Taiwan’s trial visa waiver programme for five ASEAN countries, including Brunei, may be extended pending a review by the Taiwanese government this August.
Since August 2016, Brunei — along with the Philippines, Thailand, Singapore and Malaysia — has enjoyed visa-free travel to Taiwan for up to 30 days.

The relaxation of visa rules aims to promote people-to-people exchanges as part of Taiwan’s New Southbound Policy (NSP), said Alan Hao Yang, CEO of the Center for Southeast Asian Studies at National Chengchi University.
The NSP currently grants visa-free travel to five ASEAN countries and simplified visa regulations for the other five — Laos, Cambodia, Myanmar, Indonesia and Vietnam.

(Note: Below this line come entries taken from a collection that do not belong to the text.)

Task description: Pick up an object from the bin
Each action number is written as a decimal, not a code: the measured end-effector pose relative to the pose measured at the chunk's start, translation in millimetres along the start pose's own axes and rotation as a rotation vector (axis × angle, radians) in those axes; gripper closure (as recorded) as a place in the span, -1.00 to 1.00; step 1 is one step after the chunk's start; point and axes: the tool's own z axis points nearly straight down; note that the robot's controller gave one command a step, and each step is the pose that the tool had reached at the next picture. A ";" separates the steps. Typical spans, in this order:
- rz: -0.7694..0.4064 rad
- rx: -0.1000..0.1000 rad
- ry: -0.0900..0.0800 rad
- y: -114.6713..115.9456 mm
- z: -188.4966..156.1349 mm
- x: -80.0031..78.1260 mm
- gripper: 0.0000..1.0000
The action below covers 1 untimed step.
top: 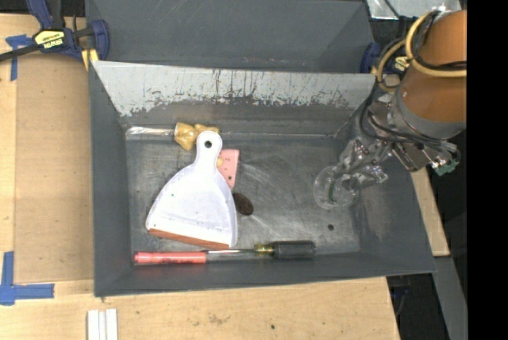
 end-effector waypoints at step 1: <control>0.000 0.000 0.000 0.0 0.0 0.0 1.00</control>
Offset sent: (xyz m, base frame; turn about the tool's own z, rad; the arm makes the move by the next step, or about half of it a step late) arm -0.0379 -0.0026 -0.0622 -0.1709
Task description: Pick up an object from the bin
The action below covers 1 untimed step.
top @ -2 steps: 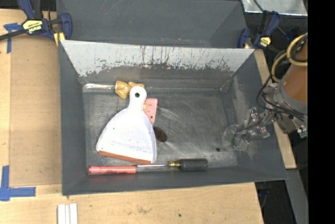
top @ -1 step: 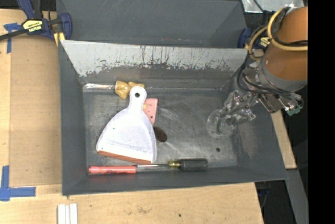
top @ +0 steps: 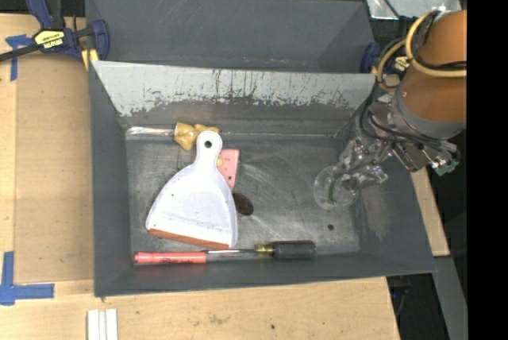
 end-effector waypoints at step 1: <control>-0.047 0.005 -0.006 3.2 14.1 7.7 1.00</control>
Offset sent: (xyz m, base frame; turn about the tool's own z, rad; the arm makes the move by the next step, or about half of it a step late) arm -0.0194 -0.0501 -0.0393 -0.4002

Yang said the implementation of the visa waiver programme has helped boost the number of ASEAN visitors to Taiwan in 2017.
“Taiwan recorded 1.99 million visitors from the 18 NSP partner countries between January and November 2017. This number represented 20 per cent of Taiwan’s foreign arrivals,” he said, adding that they aim to target five million tourists from ASEAN by 2020.
Yang, who is also director for the Prospect Foundation, a non-profit that researches foreign policy and international affairs, said Taiwan wants to create a more “Muslim-friendly” environment to attract Muslim visitors from NSP partner countries such as Brunei, Indonesia and Malaysia.

Currently, more than 150 hotels and restaurants in Taiwan are already halal-certified.
The visa waiver project is one of Taiwan’s current flagship programmes for tourism under the New Southbound Policy.
The New Southbound Policy is an economic strategy that promotes bilateral cooperation with partner countries in areas of industry sector, cultural exchange, tourism, agricultural cooperation and talent exchange.